The third survey, Local Volume Mapper, will bunch fibers together like a multi-pixel detector to get spectra from clouds of interstellar gas within nearby galaxies. “We’re mapping a whole galaxy in exquisite detail at one time,” Kollmeier says. By determining the motions and composition of the gas clouds, the SDSS team hopes to identify why some collapse into stars and others don’t.
Meanwhile, the dark energy quest pioneered by the SDSS will move to the Dark Energy Spectroscopic Instrument, a 5000-fiber robotic spectrograph on a 4-meter telescope in Arizona. It will soon begin to track the distances to tens of millions of galaxies in the remote universe.
Robot revolution
To speed up the ability to split light from thousands of stars at once, sky surveys are turning to robot-controlled optical fibers.
INSTRUMENT | LOCATION | TELESCOPE DIAMETER | NO. OF FIBERS | FIRST LIGHT |
---|---|---|---|---|
LAMOST | China | 4.9 meters | 4000 | 2008 |
DESI | Arizona | 4 meters | 5000 | 2019 |
SDSS-V | New Mexico and Chile | 2.5 meters | 1600 | 2021 |
WEAVE | Spain | 4.2 meters | 1000 | 2021 |
4MOST | Chile | 4.1 meters | 2400 | 2023 |
MOONS | Chile | 8.2 meters | 1000 | 2023 |
Prime Focus Spectrograph | Hawaii | 8.2 meters | 2400 | 2022 |
In the coming months, the William Herschel Telescope, a 4.2-meter telescope in the Canary Islands, will join the robot revolution by sending light to a 1000-fiber spectrograph called the WHT Enhanced Area Velocity Explorer (WEAVE). Instead of using robots to hold fibers in place, WEAVE has two of them working offline, picking and placing magnetic fiber ends onto a metal plate—automating what the SDSS’s plate pluggers did. One of WEAVE’s goals is to gather Doppler shifts from the billion stars Gaia has mapped, nailing down their full 3D motions. Then, “We can run the clock backwards and see where they came from,” says project scientist Scott Trager of the University of Groningen. It’s another way to do galactic archeology.
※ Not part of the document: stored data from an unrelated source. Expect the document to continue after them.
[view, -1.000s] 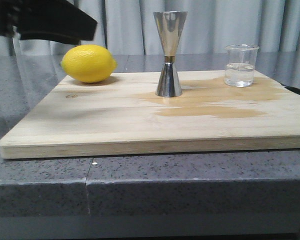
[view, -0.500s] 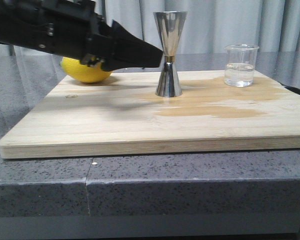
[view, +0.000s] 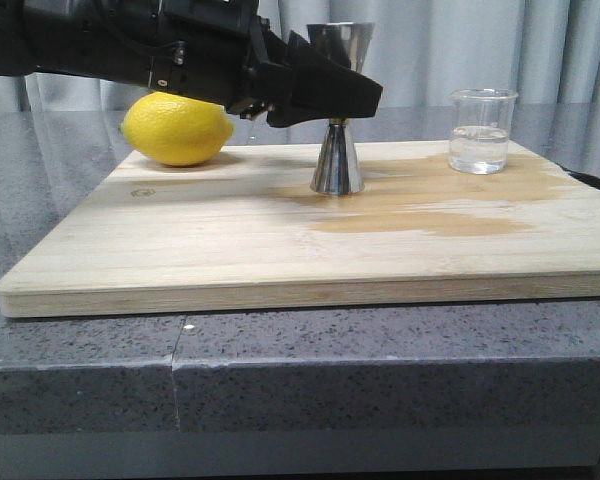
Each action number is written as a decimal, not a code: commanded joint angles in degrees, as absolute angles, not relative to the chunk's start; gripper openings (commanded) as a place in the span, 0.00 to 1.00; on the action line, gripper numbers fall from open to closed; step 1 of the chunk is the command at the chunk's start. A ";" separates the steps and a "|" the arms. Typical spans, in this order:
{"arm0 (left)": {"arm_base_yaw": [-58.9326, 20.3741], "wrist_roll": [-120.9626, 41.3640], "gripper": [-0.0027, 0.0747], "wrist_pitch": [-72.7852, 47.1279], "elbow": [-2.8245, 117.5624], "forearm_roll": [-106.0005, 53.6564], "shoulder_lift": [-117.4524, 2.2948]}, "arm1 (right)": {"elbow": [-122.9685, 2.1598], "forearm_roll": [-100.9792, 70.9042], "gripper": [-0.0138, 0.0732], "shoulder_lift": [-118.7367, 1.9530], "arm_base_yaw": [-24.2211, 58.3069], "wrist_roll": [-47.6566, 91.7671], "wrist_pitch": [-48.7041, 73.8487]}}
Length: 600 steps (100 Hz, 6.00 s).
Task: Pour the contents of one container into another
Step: 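Reach the left gripper to the steel jigger and grasp it, then lower the right gripper onto the glass beaker and grasp it, then lift the beaker with the right gripper over the held jigger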
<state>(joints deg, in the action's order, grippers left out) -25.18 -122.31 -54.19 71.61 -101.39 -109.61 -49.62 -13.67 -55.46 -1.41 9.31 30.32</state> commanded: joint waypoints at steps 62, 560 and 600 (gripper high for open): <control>-24.53 -122.05 0.30 -66.16 73.50 -105.52 -105.60 | -51.58 -14.64 0.85 -60.26 9.54 13.87 16.41; -20.24 -120.68 0.30 -69.54 73.50 -105.20 -104.57 | -88.68 5.93 0.55 -78.42 28.51 17.03 43.78; -20.24 -120.68 0.30 -69.54 73.50 -105.17 -104.57 | -98.71 6.16 0.55 -87.57 29.95 32.14 51.99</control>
<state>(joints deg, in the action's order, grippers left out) -20.17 -121.09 -66.22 71.64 -100.83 -108.01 -95.47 5.54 -88.23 29.92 28.71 53.67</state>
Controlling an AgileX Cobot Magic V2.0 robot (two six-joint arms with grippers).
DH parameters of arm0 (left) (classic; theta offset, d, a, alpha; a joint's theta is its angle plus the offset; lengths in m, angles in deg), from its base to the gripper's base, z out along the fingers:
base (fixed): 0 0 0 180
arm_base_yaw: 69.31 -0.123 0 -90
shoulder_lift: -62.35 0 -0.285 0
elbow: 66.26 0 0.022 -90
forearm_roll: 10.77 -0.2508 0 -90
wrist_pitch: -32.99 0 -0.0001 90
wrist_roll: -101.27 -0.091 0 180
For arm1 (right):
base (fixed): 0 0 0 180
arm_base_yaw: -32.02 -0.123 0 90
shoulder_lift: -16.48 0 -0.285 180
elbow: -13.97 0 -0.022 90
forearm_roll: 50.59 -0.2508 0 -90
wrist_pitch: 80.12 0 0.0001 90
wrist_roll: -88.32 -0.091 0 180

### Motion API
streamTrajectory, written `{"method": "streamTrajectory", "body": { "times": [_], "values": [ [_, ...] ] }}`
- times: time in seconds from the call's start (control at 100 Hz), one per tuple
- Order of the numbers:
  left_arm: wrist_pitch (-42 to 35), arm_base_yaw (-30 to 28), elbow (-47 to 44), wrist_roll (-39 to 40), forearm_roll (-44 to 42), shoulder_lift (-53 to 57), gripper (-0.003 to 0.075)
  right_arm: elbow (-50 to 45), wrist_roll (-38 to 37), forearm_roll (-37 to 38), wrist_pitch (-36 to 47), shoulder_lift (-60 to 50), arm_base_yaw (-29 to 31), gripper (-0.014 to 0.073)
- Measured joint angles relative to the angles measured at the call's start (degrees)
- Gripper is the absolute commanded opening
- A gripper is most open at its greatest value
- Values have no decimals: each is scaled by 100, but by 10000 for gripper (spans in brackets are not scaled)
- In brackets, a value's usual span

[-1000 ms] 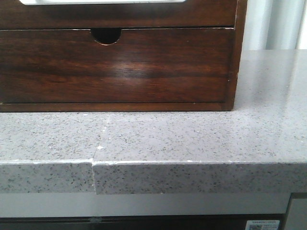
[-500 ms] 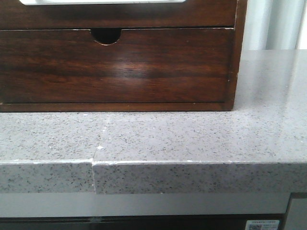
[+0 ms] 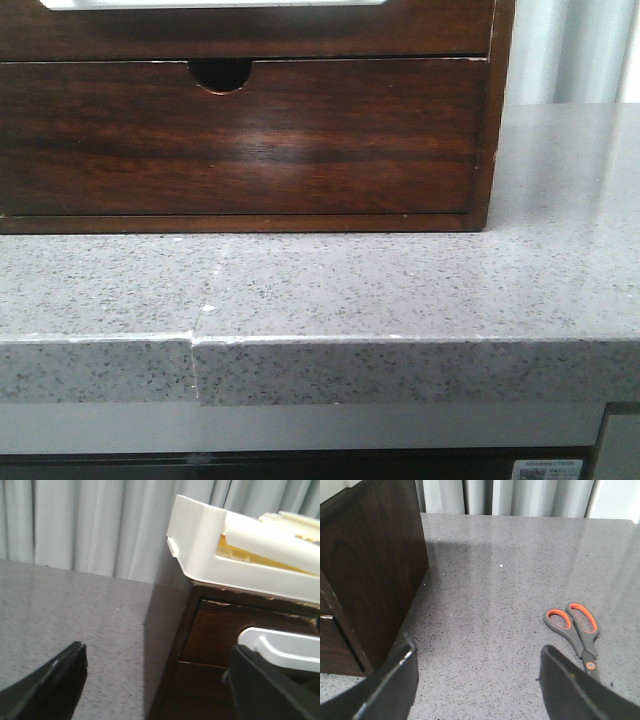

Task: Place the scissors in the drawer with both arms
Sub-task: 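Grasp the white drawer handle with the left gripper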

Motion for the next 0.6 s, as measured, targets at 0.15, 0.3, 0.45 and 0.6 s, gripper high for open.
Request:
{"method": "streamTrajectory", "body": {
  "times": [0.15, 0.3, 0.45, 0.6],
  "values": [
    [-27, 0, -224, 0, 1620, -71, 545, 0, 0, -93, 0, 0, 0, 461],
    [69, 0, -298, 0, 2774, -466, 545, 0, 0, -103, 0, 0, 0, 461],
    [417, 0, -298, -44, 3411, -1189, 545, 0, 0, -103, 0, 0, 0, 461],
    [853, 0, -171, -856, 4207, -1937, 529, 0, 0, -103, 0, 0, 0, 461]
  ]
}}
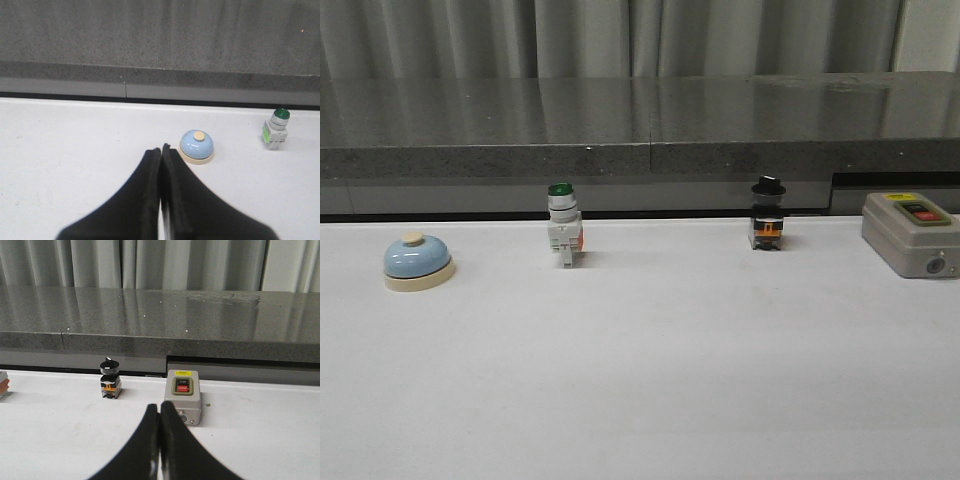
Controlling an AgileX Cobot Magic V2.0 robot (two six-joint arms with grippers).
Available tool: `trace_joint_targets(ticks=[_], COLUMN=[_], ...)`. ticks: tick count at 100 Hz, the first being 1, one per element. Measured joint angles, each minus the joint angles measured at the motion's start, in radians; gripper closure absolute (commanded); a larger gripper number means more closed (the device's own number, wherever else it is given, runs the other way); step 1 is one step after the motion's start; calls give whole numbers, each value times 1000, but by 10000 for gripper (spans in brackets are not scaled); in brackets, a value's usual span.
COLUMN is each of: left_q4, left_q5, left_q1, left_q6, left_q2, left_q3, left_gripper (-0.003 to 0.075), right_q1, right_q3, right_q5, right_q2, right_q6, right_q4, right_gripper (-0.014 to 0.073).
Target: Place and press bell with both arms
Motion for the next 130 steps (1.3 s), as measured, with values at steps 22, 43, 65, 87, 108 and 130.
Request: trace_joint_targets(ticks=[22,43,65,87,108,130], left_q4=[0,0,0,0,-2,-17], left_q5=[130,207,240,244,258,261], left_q1=[0,0,0,0,0,0], left_q6=[0,0,0,0,0,0], left_q2=[186,280,308,308,308,308], left_q3=[-176,-226,-226,-226,-226,-228], left_gripper=[741,741,741,555,82,31], right_q1=[0,0,0,0,0,0], right_q3=[0,0,0,0,0,0], right_q5=[0,0,0,0,-2,-2], right_q2=[0,0,0,0,0,0], right_q6=[0,0,0,0,0,0], right_q4=[0,0,0,0,0,0], right_gripper=[658,658,658,658,658,658])
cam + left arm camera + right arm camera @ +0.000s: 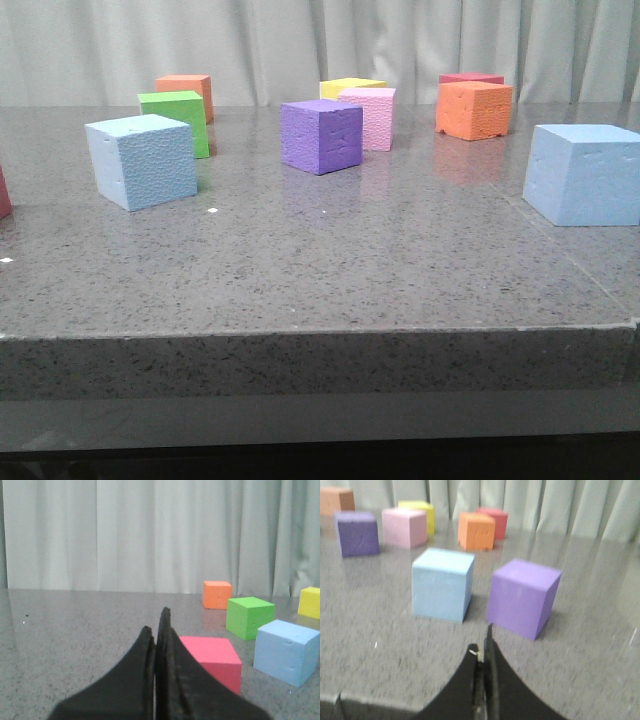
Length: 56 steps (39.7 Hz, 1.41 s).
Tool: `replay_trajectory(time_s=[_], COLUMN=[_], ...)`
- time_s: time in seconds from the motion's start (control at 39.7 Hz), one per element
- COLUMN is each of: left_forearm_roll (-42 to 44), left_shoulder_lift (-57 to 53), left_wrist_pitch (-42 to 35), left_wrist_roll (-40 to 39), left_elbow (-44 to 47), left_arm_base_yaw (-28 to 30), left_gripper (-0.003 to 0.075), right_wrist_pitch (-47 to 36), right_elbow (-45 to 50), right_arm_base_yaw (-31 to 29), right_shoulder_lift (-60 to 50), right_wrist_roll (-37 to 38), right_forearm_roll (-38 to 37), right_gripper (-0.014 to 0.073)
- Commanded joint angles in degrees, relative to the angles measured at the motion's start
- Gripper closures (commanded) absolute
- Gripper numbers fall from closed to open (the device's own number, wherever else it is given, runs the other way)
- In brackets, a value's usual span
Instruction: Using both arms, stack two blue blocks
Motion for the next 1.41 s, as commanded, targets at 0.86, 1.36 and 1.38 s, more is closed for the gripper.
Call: replay_trajectory(time_s=[0.86,1.36,1.38], left_forearm_roll=[-0.43,-0.48,-0.48], left_shoulder_lift=[-0.95,-0.95,-0.95], left_wrist_pitch=[-9.16,-28.31,-27.55], left_wrist_roll=[0.07,-0.96,-1.46], left_elbow=[0.08,-1.02,-1.56], left_arm_base_yaw=[0.10,0.10,0.10], left_gripper=[0.0741,0.0741,0.0741], right_wrist_pitch=[-11.60,-25.30,-24.25], right_elbow=[-0.29,-3.46,-4.54], right_arm_base_yaw=[0.01,0.01,0.01], right_shoulder_lift=[-1.07,-1.07,-1.07], right_wrist_roll=[-0.20,-0.20,-0.20], right_forearm_roll=[0.37,0.37,0.37], right_gripper=[0.0660,0.0660,0.0660])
Next year, the European Southern Observatory’s (ESO’s) 4-metre Multi-Object Spectroscopic Telescope in Chile will be fitted with yet another robotic technology. Its 2400 fibers will be fed through controllable “spines” that stick up into the telescope’s focal plane and can be made to move, like wheat stalks in a breeze. Like WEAVE, it will follow up on sources identified by European spacecraft, including Gaia and Euclid, an upcoming dark energy mission.
It and other fiber spectrographs will also help with studies of fast-moving cosmic events such as supernovae or the violent collisions that produce gravitational waves. The Rubin Observatory will spot many of them. From 2023, it’s expected to detect 10 million fast-changing objects every night. For the thousands that demand scrutiny, “spectra are really critical for understanding what a source is,” says Eric Bellm of the University of Washington, Seattle, who is the science lead for Rubin’s alert stream.
Even some of the world’s largest scopes, in the 8-meter range, are adding robotic spectrographs. Japan’s Subaru and ESO’s Very Large Telescope are both developing systems that will vacuum up spectra from faint, distant objects. Ellis says a fiber spectrograph combined with Subaru’s 8.2-meter mirror would be able to pick out spectra of individual stars in the Andromeda galaxy, the Milky Way’s nearby twin. “With a big telescope, we can do galactic archaeology in our nearest neighbor,” he says.
*Correction, 5 February, 3:10 p.m.: An earlier version of the table in this story misstated the total number of fibers for both of the SDSS-V telescopes.